Kirill Zonov

Go for Rubyists. Part 8. Concurrency in Go, Ruby and Elixir

July 22, 2018 | 10 Minute Read

Hey folks, hope you had a great weekend and it’s time to learn something new! Today we will observe the concurrency topic, and since it’s not such a fair comparison for Ruby, who’s forte is definitely not concurrency, I will add Elixir to today’s article. However, still, since the series is about Go, the main focus will be on it. Don’t expect a performance comparison, I believe it’s not fair to compare these languages since they all have slightly different focuses.

River with tributaries. Photo by Studio 314 on Unsplash

Let’s first set some baselines. Few terms we operate, when speaking about concurrency are:

  • Thread
  • Process
  • Concurrency

Thread

Thread is a sequence of computer instructions, which can be executed independently and usually managed by the OS. It is important to understand that multiple threads can belong to the same process and share its memory. They’re executed not exactly in parallel, but sequentially with interruptions.

Process

Process is a bigger thing. It has its own memory address space, can be executed in a real parallel way by leveraging multiprocessor architecture and the communication between them is usually possible only by using the OS-defined mechanisms.

Concurrency

In general, concurrency means the ability of functions to be executed “in parallel”. The traditional way of achieving concurrency is by using multiple threads.

Ruby MRI

If you’re working with Ruby, you most likely know that not such a long time ago Ruby didn’t have “real” threads at all. The only threads we had were “green threads”. Which are still executed in the same thread, so they are not really threads, but it’s too early to blame Ruby! We now have native threads, but using GIL, which stands for Global Interpreter Lock. It is a perfect solution, when you want to use only one processor core. Because even if you have more, GIL is still one and it doesn’t really leverage the multi-processor advantages. Also, speaking about the future of Ruby, the community and Matz himself started moving towards having less safe, but more viable concurrency models and apparently we will see the Actor model in Ruby.

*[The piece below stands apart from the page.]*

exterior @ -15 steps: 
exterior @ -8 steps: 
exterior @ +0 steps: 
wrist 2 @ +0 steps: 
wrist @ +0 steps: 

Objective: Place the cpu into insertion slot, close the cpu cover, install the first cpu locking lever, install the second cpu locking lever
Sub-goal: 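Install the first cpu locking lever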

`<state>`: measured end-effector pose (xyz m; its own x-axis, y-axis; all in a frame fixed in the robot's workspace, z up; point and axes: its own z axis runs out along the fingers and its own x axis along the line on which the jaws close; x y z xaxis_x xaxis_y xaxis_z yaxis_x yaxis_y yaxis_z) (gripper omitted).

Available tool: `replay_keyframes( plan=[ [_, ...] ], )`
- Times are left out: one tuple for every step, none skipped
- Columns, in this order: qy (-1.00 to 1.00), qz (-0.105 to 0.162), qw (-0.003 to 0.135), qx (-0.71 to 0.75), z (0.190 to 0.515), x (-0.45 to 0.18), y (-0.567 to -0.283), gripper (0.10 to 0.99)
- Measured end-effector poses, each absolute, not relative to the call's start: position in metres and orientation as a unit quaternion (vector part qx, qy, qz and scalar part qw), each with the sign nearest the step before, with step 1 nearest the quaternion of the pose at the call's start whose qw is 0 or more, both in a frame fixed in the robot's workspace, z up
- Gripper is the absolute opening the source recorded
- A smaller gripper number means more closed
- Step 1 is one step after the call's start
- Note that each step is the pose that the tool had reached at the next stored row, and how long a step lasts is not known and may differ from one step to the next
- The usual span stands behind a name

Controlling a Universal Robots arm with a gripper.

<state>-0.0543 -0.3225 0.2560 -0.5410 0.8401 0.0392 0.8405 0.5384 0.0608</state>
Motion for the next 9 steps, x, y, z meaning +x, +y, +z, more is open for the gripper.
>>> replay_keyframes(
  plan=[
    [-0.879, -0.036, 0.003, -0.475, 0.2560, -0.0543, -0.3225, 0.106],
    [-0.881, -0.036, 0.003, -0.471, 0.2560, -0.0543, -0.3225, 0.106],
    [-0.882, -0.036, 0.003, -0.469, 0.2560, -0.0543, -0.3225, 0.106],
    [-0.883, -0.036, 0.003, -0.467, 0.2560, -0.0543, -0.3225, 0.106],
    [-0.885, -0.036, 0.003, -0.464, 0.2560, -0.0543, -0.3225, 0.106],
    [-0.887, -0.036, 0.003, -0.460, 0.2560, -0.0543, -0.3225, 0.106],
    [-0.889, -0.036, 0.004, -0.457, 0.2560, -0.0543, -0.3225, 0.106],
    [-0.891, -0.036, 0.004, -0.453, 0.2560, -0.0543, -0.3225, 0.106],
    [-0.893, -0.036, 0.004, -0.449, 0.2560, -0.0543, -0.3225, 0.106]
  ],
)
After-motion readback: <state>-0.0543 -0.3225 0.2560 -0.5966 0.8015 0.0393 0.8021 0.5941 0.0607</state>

Ruby inter-thread communication

Sometimes you want your threads to exchange some data, e.g. if your thread intended to run some other threads, which can then be waiting for some data be computed somewhere else and react only then. Ruby has a built-in solution for this, which is the Queue class. It is shared among all threads you spawn and thread can take an object from the queue and remove it from there. I know, it’s not ideal, since you cannot “send” object to a specific thread really, only by manual filtering or having multiple queues per process, which is not so bad actually. However as we will see further, there are more useful interaction models.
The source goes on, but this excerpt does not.